Padrões de testagem: 
A UIAA testa equipamentos de escalada, entre eles as cordas, para determinar qual equipamento se adequa aos seu padrões. Como no montanhismo a falha do equipamento pode ser fatal, só se deve adquirir equipo homologado por esse órgão. 
Abaixo estão descritos os testes a que são submetidas as cordas de escalada para obterem a homologação da UIAA: 

Força de Impacto - é a força máxima que uma corda exerce sobre o escalador para frear a queda. Quanto maior a força de impacto, maior será o choque sobre o escalador e todo sistema de segurança (baudrier, costuras, grampos, freio, assegurador, ancoragem...). Uma força de impacto baixa, portanto, aumenta a segurança em caso de queda.

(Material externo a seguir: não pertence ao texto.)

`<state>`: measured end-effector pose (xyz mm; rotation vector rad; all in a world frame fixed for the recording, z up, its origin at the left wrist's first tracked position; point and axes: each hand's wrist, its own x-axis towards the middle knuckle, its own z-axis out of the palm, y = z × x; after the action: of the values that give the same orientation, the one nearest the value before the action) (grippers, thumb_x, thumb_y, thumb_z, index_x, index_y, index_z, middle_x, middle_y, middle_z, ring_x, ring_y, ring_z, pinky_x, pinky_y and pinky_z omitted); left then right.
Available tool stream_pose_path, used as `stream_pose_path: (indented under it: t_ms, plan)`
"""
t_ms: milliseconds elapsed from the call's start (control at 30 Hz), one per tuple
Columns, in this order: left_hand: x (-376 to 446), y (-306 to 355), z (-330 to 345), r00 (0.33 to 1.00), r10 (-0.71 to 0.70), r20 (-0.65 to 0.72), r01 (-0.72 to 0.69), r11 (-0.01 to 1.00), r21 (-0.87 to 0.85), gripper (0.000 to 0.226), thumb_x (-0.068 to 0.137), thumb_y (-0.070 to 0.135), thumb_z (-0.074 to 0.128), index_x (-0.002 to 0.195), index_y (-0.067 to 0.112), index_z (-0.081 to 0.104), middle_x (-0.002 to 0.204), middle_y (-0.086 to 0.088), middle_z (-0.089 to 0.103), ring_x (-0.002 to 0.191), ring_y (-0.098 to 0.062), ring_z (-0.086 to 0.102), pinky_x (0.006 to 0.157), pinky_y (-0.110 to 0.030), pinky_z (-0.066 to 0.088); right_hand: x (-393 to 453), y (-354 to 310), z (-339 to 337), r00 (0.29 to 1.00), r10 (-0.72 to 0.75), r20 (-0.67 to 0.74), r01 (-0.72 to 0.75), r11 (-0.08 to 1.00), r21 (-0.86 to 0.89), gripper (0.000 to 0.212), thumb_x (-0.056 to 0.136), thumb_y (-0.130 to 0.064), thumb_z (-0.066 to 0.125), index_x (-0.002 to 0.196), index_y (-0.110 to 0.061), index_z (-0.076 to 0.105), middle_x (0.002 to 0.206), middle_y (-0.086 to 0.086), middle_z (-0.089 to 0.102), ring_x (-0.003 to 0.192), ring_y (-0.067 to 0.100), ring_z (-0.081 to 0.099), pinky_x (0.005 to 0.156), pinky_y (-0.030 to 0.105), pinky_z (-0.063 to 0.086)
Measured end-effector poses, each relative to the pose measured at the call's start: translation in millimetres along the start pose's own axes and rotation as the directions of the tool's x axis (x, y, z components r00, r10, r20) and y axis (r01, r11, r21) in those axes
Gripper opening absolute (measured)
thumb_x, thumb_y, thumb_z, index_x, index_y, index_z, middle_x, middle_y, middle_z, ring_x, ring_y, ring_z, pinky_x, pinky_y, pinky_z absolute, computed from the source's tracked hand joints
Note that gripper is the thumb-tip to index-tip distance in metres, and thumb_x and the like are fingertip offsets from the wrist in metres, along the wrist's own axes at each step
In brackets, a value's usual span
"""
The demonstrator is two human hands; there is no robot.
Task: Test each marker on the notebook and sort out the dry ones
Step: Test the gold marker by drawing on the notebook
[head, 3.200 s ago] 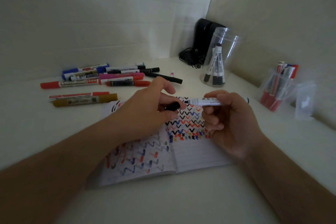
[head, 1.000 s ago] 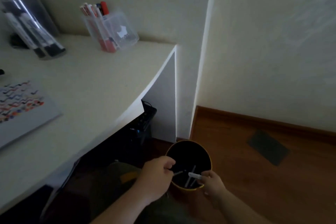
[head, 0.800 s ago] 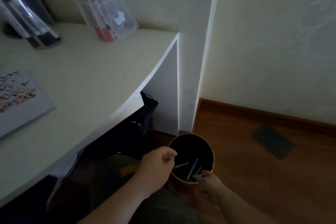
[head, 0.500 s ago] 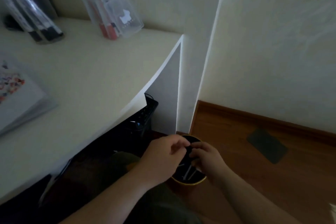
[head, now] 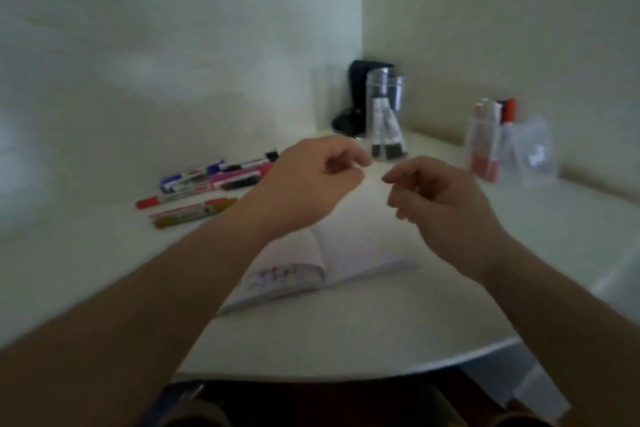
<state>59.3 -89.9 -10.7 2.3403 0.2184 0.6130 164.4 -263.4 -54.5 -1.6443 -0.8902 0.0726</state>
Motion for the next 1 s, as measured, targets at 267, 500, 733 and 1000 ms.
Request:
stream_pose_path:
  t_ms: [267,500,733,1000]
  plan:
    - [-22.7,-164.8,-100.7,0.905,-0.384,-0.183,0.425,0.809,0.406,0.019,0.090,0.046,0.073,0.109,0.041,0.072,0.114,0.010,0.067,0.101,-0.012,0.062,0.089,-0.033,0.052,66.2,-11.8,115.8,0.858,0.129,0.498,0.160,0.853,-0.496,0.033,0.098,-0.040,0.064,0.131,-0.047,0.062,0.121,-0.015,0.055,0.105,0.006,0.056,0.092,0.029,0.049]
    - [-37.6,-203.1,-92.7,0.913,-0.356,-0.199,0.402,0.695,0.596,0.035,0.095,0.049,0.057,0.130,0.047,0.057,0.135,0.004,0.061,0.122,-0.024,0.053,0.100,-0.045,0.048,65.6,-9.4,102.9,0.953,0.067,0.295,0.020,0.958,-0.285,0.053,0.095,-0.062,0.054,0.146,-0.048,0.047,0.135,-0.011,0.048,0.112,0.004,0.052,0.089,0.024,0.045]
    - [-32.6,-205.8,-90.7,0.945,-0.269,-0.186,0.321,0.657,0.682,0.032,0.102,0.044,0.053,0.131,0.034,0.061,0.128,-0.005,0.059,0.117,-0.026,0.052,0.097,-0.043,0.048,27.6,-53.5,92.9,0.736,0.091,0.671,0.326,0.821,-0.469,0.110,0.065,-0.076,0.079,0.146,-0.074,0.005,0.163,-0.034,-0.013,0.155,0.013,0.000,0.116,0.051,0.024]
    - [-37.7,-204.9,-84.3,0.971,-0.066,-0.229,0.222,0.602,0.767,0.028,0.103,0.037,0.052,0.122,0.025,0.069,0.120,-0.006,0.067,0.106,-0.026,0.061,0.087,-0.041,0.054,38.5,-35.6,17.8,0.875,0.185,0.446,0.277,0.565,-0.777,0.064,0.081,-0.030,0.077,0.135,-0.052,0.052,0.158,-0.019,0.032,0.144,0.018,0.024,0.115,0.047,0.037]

A UIAA determina que a força de impacto máxima de uma corda seja de 1200 daN, mas as cordas mais avançadas chegam a 680 daN. 
Essa é a característica mais importante da corda de escalada que deve ser levada em conta na hora da compra. 
Número de quedas - como próprio nome já indica, é o número máximo de quedas fator 2 que uma corda suporta antes de se romper. O teste com single e twin ropes é realizado em três metros de corda que devem suportar quedas (5 para single e 12 para twin) de 6 metros de um peso de 80 kg. 
Há muitos mitos no montanhismo, um deles é a superestimação do número de quedas como fator de qualidade das cordas de escalada. Algumas pessoas consideram apenas o número de quedas da corda na hora da compra, como se esse fosse a característica mais relevante. Nos testes, contudo, as quedas são tão violentas que é praticamente impossível reproduzi-las durante uma escalada, pois o atrito da corda nos mosquetões, o contato do escalador em queda com a rocha, o movimento do segurança, a deformação dos mosquetões, o aperto dos nós contribuem conjuntamente para reduzir sensivelmente a força do impacto da queda. Um número máximo de quedas alto não significa necessariamente que uma corda é mais resitente e durável que a outra, apenas que suportou mais quedas no teste e que é mais cara. Outro detalhe que poucas pessoas conhecem é que o número de quedas máximo é determinado pelo fabricante - a UIAA, ao testar a corda apenas verifica se ela suporta a quantidade padrão de quedas, sem verificar o número máximo. 
Elongamento - para que uma elasticidade exagerada não se torne um incômodo ou aumente perigosamente a distância da queda, a UIAA estabelece que o elongamento da corda não pode passar de 8% quando carregada com 80kg. 
Flexibilidade do nó - quando submetido ao peso do escalador e a forças de impacto de quedas, o nó da corda tende a se apertar, tornando-se difícil de soltar em alguns casos. Por isso recomenda-se que após uma queda, o escalador desfaça e reate o nó de encordamento para diminuir a tensão da corda nesse ponto. Para atenuar esse problema, o diâmetro interno um nó na corda submetido a uma carga de 80kg tem um valor mínimo estabelecido pela UIAA. 
Deslizamento de capa - um dos sinais de envelhecimento da corda é o deslizamento da capa sobre a alma, que pode ser notado esfregando-a entre os dedos. Esse deslizamento é perigoso porque concentra a tensão sobre a capa ao invés da alma, o que pode acarretar no rompimento da primeira. Todas as cordas homologadas pela UIAA são submetidas a um teste em que 2 metros do produto passam cinco vezes por um equipamento especial. O deslizamento resultante não pode ser superior a 40mm, mas nas melhores cordas ele nem chega a ocorrer.